Backend: FastAPI, Uvicorn, Python 3.12, Pydantic, structured logging with stdout/stderr redirection.
AI / ML: Google Gemini 2.5 Flash, Wav2Vec2 (HuggingFace Transformers + PyTorch), DeepFace, Sentence Transformers (all-mpnet-base-v2), FAISS (IndexFlatIP).
Speech & Audio: Librosa, pydub, FFmpeg, Google SpeechRecognition, Google Cloud Text-to-Speech.
Vision: OpenCV for frame sampling and decoding.
Data & Storage: MongoDB Atlas (PyMongo + Mongoose), Google Cloud Storage with Application Default Credentials.
Infra & DevOps: Dockerfile + Dockerfile.frontend, docker-compose, Vercel deployment config, pre-commit hooks, ESLint.

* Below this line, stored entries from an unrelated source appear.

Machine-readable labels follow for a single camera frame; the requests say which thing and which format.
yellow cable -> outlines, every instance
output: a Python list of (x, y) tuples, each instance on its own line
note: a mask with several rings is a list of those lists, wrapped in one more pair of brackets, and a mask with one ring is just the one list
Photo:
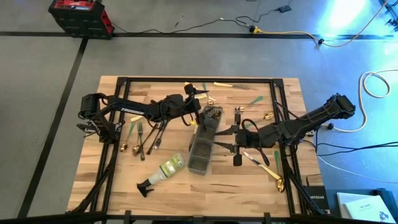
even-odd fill
[[(340, 45), (330, 45), (330, 44), (326, 44), (324, 42), (322, 44), (325, 44), (326, 46), (329, 46), (329, 47), (342, 47), (342, 46), (345, 46), (345, 45), (351, 43), (353, 40), (357, 39), (359, 37), (359, 35), (361, 35), (361, 33), (368, 27), (368, 25), (376, 18), (376, 16), (381, 12), (381, 10), (384, 8), (384, 6), (386, 6), (388, 1), (389, 0), (385, 1), (385, 3), (380, 7), (378, 12), (373, 16), (373, 18), (351, 40), (347, 41), (346, 43), (340, 44)], [(308, 32), (305, 32), (305, 31), (268, 32), (268, 31), (260, 30), (258, 27), (255, 27), (253, 34), (305, 34), (305, 35), (308, 35), (309, 37), (311, 37), (313, 40), (319, 41), (318, 38), (314, 37), (312, 34), (309, 34)]]

bottle label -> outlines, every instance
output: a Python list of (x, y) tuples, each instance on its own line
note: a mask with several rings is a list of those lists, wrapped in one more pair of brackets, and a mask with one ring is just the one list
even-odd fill
[(170, 177), (176, 171), (180, 170), (183, 167), (184, 163), (178, 157), (178, 155), (174, 155), (171, 159), (165, 162), (163, 165), (160, 166), (166, 177)]

spray bottle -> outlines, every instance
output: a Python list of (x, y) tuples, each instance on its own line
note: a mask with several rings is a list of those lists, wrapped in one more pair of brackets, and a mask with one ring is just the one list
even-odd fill
[(185, 166), (185, 161), (181, 154), (177, 153), (173, 157), (171, 157), (167, 162), (162, 164), (159, 169), (152, 174), (148, 179), (146, 179), (141, 184), (137, 184), (137, 188), (142, 194), (142, 196), (147, 197), (147, 194), (154, 189), (147, 190), (147, 187), (155, 184), (160, 180), (165, 180), (172, 176), (174, 173), (179, 171), (181, 168)]

white cable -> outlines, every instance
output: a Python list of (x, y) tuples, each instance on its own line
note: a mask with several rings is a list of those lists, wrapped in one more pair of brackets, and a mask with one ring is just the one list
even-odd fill
[(323, 160), (321, 157), (319, 157), (319, 156), (318, 156), (318, 158), (319, 158), (319, 159), (320, 159), (322, 162), (324, 162), (326, 165), (328, 165), (328, 166), (331, 166), (331, 167), (333, 167), (333, 168), (335, 168), (335, 169), (338, 169), (338, 170), (341, 170), (341, 171), (347, 172), (347, 173), (349, 173), (349, 174), (358, 175), (358, 176), (360, 176), (360, 177), (364, 177), (364, 178), (371, 179), (371, 180), (375, 180), (375, 181), (382, 182), (382, 183), (387, 183), (387, 184), (398, 184), (398, 182), (391, 182), (391, 181), (377, 180), (377, 179), (375, 179), (375, 178), (372, 178), (372, 177), (367, 177), (367, 176), (365, 176), (365, 175), (362, 175), (362, 174), (357, 174), (357, 173), (354, 173), (354, 172), (352, 172), (352, 171), (344, 170), (344, 169), (342, 169), (342, 168), (339, 168), (339, 167), (337, 167), (337, 166), (331, 165), (330, 163), (328, 163), (327, 161), (324, 161), (324, 160)]
[[(362, 102), (362, 85), (361, 85), (361, 84), (362, 84), (362, 82), (363, 82), (363, 89), (366, 91), (366, 93), (368, 93), (369, 95), (371, 95), (371, 96), (373, 96), (373, 97), (375, 97), (375, 98), (384, 98), (384, 97), (388, 96), (388, 95), (390, 94), (391, 87), (390, 87), (390, 84), (387, 82), (387, 80), (384, 79), (382, 76), (379, 75), (379, 73), (382, 73), (382, 72), (398, 72), (398, 69), (383, 70), (383, 71), (378, 71), (378, 72), (365, 72), (365, 73), (362, 74), (362, 75), (360, 76), (360, 78), (359, 78), (359, 93), (358, 93), (358, 96), (359, 96), (359, 107), (361, 108), (361, 111), (362, 111), (362, 114), (363, 114), (363, 123), (362, 123), (362, 125), (361, 125), (359, 128), (354, 129), (354, 130), (344, 130), (344, 129), (340, 129), (340, 128), (333, 128), (333, 129), (335, 129), (335, 130), (337, 130), (337, 131), (342, 131), (342, 132), (345, 132), (345, 133), (353, 133), (353, 132), (359, 131), (359, 130), (363, 129), (363, 127), (365, 127), (366, 122), (368, 121), (368, 116), (366, 116), (366, 112), (365, 112), (365, 109), (364, 109), (364, 107), (363, 107), (363, 102)], [(371, 93), (371, 92), (368, 90), (368, 88), (366, 87), (366, 80), (367, 80), (369, 77), (371, 77), (371, 76), (378, 77), (380, 80), (382, 80), (382, 81), (384, 82), (384, 84), (386, 84), (386, 86), (387, 86), (387, 93), (386, 93), (385, 95), (382, 95), (382, 96), (375, 95), (375, 94)]]

toolbox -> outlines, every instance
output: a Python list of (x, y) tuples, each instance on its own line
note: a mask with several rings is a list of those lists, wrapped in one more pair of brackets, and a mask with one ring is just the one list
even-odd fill
[(71, 37), (111, 39), (114, 27), (98, 1), (54, 0), (49, 13)]

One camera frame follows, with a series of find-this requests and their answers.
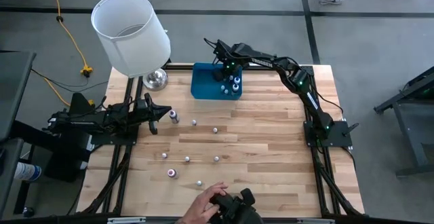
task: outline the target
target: blue tray
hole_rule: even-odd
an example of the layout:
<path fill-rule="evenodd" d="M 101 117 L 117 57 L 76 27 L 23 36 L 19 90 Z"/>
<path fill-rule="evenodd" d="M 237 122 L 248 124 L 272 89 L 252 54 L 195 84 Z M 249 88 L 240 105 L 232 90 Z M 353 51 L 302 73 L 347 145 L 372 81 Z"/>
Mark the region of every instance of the blue tray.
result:
<path fill-rule="evenodd" d="M 232 95 L 232 82 L 229 79 L 226 79 L 226 81 L 216 81 L 212 75 L 214 69 L 222 68 L 221 64 L 195 63 L 193 65 L 193 76 L 191 77 L 191 95 L 196 99 L 238 100 L 243 93 L 242 69 L 238 70 L 238 77 L 241 79 L 239 90 L 236 94 Z M 222 85 L 229 90 L 229 94 L 221 92 L 220 87 Z"/>

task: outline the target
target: lamp base
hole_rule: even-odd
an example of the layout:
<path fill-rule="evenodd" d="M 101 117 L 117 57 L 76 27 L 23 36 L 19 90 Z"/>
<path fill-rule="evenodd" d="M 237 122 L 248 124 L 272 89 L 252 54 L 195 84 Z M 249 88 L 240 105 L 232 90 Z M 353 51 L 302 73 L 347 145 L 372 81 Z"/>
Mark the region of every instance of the lamp base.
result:
<path fill-rule="evenodd" d="M 167 74 L 163 69 L 157 69 L 143 79 L 143 85 L 150 91 L 160 91 L 167 85 Z"/>

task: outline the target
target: human hand
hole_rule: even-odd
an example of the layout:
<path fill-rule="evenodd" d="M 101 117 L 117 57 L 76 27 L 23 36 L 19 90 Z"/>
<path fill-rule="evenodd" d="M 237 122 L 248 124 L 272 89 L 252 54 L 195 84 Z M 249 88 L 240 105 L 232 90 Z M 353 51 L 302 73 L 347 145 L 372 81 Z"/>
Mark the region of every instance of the human hand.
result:
<path fill-rule="evenodd" d="M 206 224 L 220 208 L 218 204 L 215 204 L 206 210 L 206 206 L 214 194 L 225 196 L 226 192 L 223 189 L 226 188 L 228 188 L 228 185 L 225 185 L 222 181 L 208 187 L 195 198 L 185 215 L 176 224 Z"/>

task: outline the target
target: gray floor
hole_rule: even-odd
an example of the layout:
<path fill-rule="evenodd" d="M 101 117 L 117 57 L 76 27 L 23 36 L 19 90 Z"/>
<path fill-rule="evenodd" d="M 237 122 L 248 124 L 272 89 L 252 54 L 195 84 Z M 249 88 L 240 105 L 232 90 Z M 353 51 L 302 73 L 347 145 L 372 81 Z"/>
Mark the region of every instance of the gray floor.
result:
<path fill-rule="evenodd" d="M 62 7 L 91 8 L 99 0 L 60 0 Z M 301 0 L 150 0 L 156 10 L 302 11 Z M 54 0 L 0 0 L 0 5 L 54 7 Z M 320 6 L 326 12 L 434 12 L 434 0 L 347 0 L 342 6 Z M 63 14 L 87 61 L 95 69 L 90 85 L 106 81 L 110 66 L 90 24 L 89 14 Z M 0 49 L 33 50 L 34 69 L 65 83 L 84 83 L 78 74 L 80 56 L 55 14 L 0 14 Z M 159 15 L 169 31 L 174 62 L 211 60 L 203 37 L 228 43 L 243 41 L 257 50 L 291 56 L 311 64 L 307 28 L 302 16 Z M 433 66 L 434 18 L 314 17 L 313 28 L 322 64 L 332 65 L 334 78 L 353 131 L 357 177 L 367 214 L 373 217 L 434 222 L 434 174 L 397 179 L 395 171 L 412 166 L 412 155 L 392 111 L 376 115 L 372 108 L 397 93 L 407 80 Z M 98 101 L 105 86 L 84 92 Z M 61 91 L 65 99 L 71 93 Z M 46 83 L 32 74 L 18 118 L 36 127 L 64 105 Z M 38 150 L 36 164 L 49 154 Z M 42 179 L 32 186 L 28 205 L 38 216 L 65 214 L 80 181 L 59 183 Z"/>

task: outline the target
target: cord plug
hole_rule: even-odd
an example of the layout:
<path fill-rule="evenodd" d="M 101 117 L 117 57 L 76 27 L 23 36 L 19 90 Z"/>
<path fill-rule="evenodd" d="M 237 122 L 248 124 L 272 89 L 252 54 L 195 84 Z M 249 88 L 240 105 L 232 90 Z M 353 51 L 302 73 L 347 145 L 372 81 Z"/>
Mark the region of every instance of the cord plug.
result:
<path fill-rule="evenodd" d="M 85 65 L 83 69 L 80 70 L 80 73 L 83 74 L 86 78 L 89 78 L 92 71 L 94 71 L 92 67 Z"/>

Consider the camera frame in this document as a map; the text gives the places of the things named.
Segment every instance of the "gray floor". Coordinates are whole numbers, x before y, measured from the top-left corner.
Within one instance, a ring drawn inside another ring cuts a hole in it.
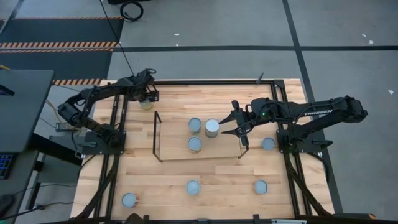
[[[3,6],[7,8],[16,2],[0,0],[0,18],[7,17],[13,7],[3,10]],[[282,0],[202,2],[143,2],[142,20],[125,23],[123,27],[123,46],[293,44]],[[289,4],[302,46],[398,45],[398,1],[289,0]],[[119,16],[116,6],[105,5],[109,16]],[[103,17],[103,13],[95,0],[25,0],[17,14],[17,17],[98,16]],[[326,138],[334,141],[330,155],[344,212],[373,213],[378,218],[398,220],[395,211],[398,207],[395,190],[398,52],[304,52],[303,55],[316,100],[349,95],[361,100],[369,111],[360,124],[339,124],[325,130]],[[129,52],[127,58],[134,71],[156,69],[158,79],[256,78],[261,72],[264,78],[301,78],[294,52]],[[123,55],[113,53],[108,77],[126,75],[129,73]],[[57,105],[71,94],[53,87],[50,100]],[[48,107],[42,117],[52,124],[56,122]],[[48,136],[53,129],[40,122],[37,132]],[[61,187],[42,189],[39,202],[73,201],[72,191]],[[65,220],[70,206],[29,214],[17,222],[54,221],[55,212],[63,214],[59,220]]]

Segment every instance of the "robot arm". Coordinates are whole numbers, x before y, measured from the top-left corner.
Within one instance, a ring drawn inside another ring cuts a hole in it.
[[[361,122],[368,115],[368,112],[363,110],[361,102],[349,96],[304,104],[257,98],[252,100],[250,105],[246,105],[246,111],[239,107],[236,100],[232,101],[232,105],[234,110],[227,118],[220,121],[220,124],[236,120],[238,127],[235,130],[222,133],[240,137],[243,146],[249,144],[247,133],[252,131],[255,126],[270,122],[291,124],[288,127],[289,134],[287,136],[288,142],[294,142],[340,122]],[[303,125],[297,124],[301,117],[321,114],[325,115]]]
[[[118,132],[111,125],[99,124],[88,117],[92,106],[98,100],[116,95],[124,95],[129,101],[158,101],[159,92],[155,86],[153,85],[154,90],[148,87],[149,83],[154,81],[152,74],[155,72],[153,69],[145,69],[137,76],[124,77],[113,84],[82,90],[61,104],[58,107],[58,114],[70,125],[90,129],[101,136],[107,145],[117,146],[119,144]],[[80,101],[83,101],[83,110],[76,106]]]

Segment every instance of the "yellow and black hazard tape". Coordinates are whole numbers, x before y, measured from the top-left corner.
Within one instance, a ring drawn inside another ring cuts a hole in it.
[[[53,52],[91,52],[91,51],[109,51],[113,49],[43,49],[43,50],[0,50],[1,53],[53,53]]]
[[[108,17],[109,19],[124,19],[121,16]],[[19,17],[14,19],[106,19],[106,17]]]
[[[99,85],[102,78],[84,78],[71,80],[53,80],[53,85]]]
[[[116,47],[117,42],[10,42],[0,43],[0,49]]]

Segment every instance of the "bracket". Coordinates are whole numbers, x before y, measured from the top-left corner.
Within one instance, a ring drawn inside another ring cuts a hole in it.
[[[108,146],[103,138],[95,132],[88,131],[85,142],[81,144],[81,153],[85,155],[121,155],[126,143],[126,132],[119,132],[120,144],[116,147]]]
[[[297,145],[292,145],[287,140],[288,131],[287,130],[277,130],[276,136],[278,138],[278,145],[280,152],[283,153],[293,153],[293,152],[312,152],[318,153],[322,149],[333,144],[333,141],[320,140],[323,138],[323,132],[317,131],[308,135],[307,138],[301,139],[296,142]]]

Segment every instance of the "cylindrical container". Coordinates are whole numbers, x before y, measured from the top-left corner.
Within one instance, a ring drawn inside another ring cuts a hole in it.
[[[272,138],[264,138],[261,142],[263,150],[271,151],[275,146],[275,141]]]
[[[189,195],[197,195],[200,191],[200,184],[195,180],[188,181],[186,189]]]
[[[265,194],[268,191],[268,184],[263,180],[258,180],[254,184],[254,190],[257,194]]]
[[[206,121],[206,136],[209,138],[217,137],[219,128],[220,125],[218,124],[218,121],[216,119],[209,119],[208,121]]]
[[[188,122],[189,131],[192,134],[199,134],[201,128],[201,121],[199,118],[191,118]]]
[[[154,105],[149,101],[149,99],[145,99],[144,101],[140,101],[139,104],[141,105],[141,108],[144,110],[149,110],[151,109]]]
[[[201,149],[201,140],[198,137],[191,137],[188,140],[188,148],[192,153],[198,153]]]
[[[126,208],[132,208],[138,204],[138,195],[134,193],[127,193],[123,195],[122,204]]]

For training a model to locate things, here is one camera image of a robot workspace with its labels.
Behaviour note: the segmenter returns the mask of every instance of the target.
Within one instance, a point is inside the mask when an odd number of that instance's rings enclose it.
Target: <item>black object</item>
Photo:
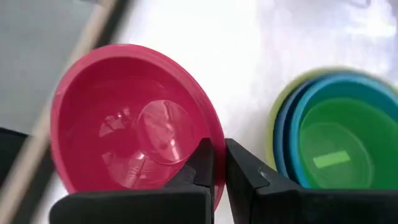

The ML stack is intentionally modular: every modality emits interpretable intermediate outputs (transcripts, emotion phases, retrieval chunks, memory summary) that are logged and swappable, so any single component can be replaced or upgraded without rebuilding the rest of the system.

Outcomes & Impact

Shipped a working, end-to-end multimodal AI product spanning frontend, backend, ML, data, and cloud infrastructure — designed, implemented, and deployed solo.
Integrated 6 distinct AI/ML systems (Gemini, Wav2Vec2, DeepFace, MPNet/FAISS RAG, Google STT, Google TTS) behind a single conversational interface with shared safety and personalization layers.
Built a fault-tolerant audio pipeline that recovers from partial browser uploads via FFmpeg salvage, eliminating a major real-world failure mode.
Reduced inference latency on video turns by sampling frames at ~1 fps with a 60-frame cap and supporting client-side emotion pre-computation, avoiding redundant DeepFace inference server-side.
Designed a self-contained vector index with manifest-hashed cache invalidation, removing external vector-DB dependencies and keeping retrieval entirely in-process.
[ADD PROJECT METRIC HERE — e.g., active users, average response latency, total recorded sessions, or hackathon/competition outcome.]

Conclusion

AI-Counselling is the project I'd point to as the clearest demonstration of my ability to ship a serious AI system end-to-end: product thinking around a sensitive problem space, applied ML across audio / vision / language, a real cloud architecture with auth and persistence, and the engineering discipline to handle the messy edges (partial uploads, noisy predictions, safety routing, cache invalidation) that separate a working demo from something that could responsibly be put in front of users.